Speech by Minister Senzeni Zokwana at the Fort Cox Agriculture and Forestry Training Institute Imbizo, Keskamahoek
Members of Fort Cox Board
Farmers and Industry stakeholders
Members of Association of Students of Agricultural Training Institutes (ASATI)
Student Representative Council
Lecturers and students
Ladies and gentlemen.
Molweni, Good morning
We are gathered here today to engage with the College and its key stakeholders assisting in the provision of vocational education in agriculture and forestry. The National Development Plan has identified agriculture as having a potential to create a million jobs by 2030. For the country to achieve this there is a need to include youth in the main stream of the economy. Contrary to this, our country is typified by an alarming high unemployment rate which is reportedly the third-highest in the world. More than 50% of youth in South Africa is estimated to be unemployed.

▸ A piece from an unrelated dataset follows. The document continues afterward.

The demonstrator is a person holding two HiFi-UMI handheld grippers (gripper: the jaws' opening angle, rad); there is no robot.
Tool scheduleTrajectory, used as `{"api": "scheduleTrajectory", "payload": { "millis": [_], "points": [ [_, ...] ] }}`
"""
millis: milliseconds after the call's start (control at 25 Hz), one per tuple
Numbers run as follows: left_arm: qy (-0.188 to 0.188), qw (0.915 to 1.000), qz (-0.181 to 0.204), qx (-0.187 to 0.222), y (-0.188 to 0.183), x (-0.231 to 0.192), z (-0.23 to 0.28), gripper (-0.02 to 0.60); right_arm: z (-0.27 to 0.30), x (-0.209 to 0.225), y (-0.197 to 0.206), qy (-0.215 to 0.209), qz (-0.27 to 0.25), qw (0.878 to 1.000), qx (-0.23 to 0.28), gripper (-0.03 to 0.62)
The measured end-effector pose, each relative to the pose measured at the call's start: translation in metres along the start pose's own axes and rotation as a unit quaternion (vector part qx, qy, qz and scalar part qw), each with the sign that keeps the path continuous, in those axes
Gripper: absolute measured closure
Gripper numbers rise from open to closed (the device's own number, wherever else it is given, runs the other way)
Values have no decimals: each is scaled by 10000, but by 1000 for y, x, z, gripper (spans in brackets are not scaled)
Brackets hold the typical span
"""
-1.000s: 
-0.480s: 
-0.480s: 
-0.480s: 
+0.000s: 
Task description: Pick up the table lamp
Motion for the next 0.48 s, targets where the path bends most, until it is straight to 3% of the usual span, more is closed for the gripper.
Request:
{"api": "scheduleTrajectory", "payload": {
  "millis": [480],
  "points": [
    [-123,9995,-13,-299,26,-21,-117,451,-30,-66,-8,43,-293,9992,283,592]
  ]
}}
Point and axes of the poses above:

Notwithstanding being a leading economy in Sub-Saharan Africa, South Africa’s economic growth is not inclusive and tends to exacerbate income inequalities, especially among the already traditionally marginalized groups such as youth and women. In my opinion, part of the solution of this scourge of youth unemployment should be the 11 Colleges of Agriculture. My understanding for the existence of these Colleges is that they were originally meant to produce young farmers, not job seekers. I am quite aware that there has been a shift in terms of focus for these Colleges as they fell in the hands of different administrations with different priorities. However, the status quo cannot be left to chance. Drastic actions need to be taken to address the gross imbalance between the rapidly increasing population and the people who produce food in the country.
In the absence of any legislation in the country governing Colleges of Agriculture, Fort Cox is the only College that is autonomous due to the Fort Cox Institute Interim Provisions Act of 2015. This was supposed to be an opportunity that we are all supposed to take advantage of and build this College to be a centre of excellence in agriculture and forestry. Ironically, this legal opportunity has been used against the College, instead this College is neglected and not receiving the support it deserves in terms of financial resources. I am aware of the Master Plan on rural wealth creation programmes that the College has developed under the leadership of the Board. This Master Plan is gathering dust and it is unfunded. From the brief I received, the purpose of this envisaged rural creation centre is to establish 600 cooperatives that will participate in “one cooperative, one hectare” programme that will create sustainable rural entrepreneurial ventures. What a noble concept! I want to commend the Fort Cox Board for taking leadership and spearheading such a good initiative.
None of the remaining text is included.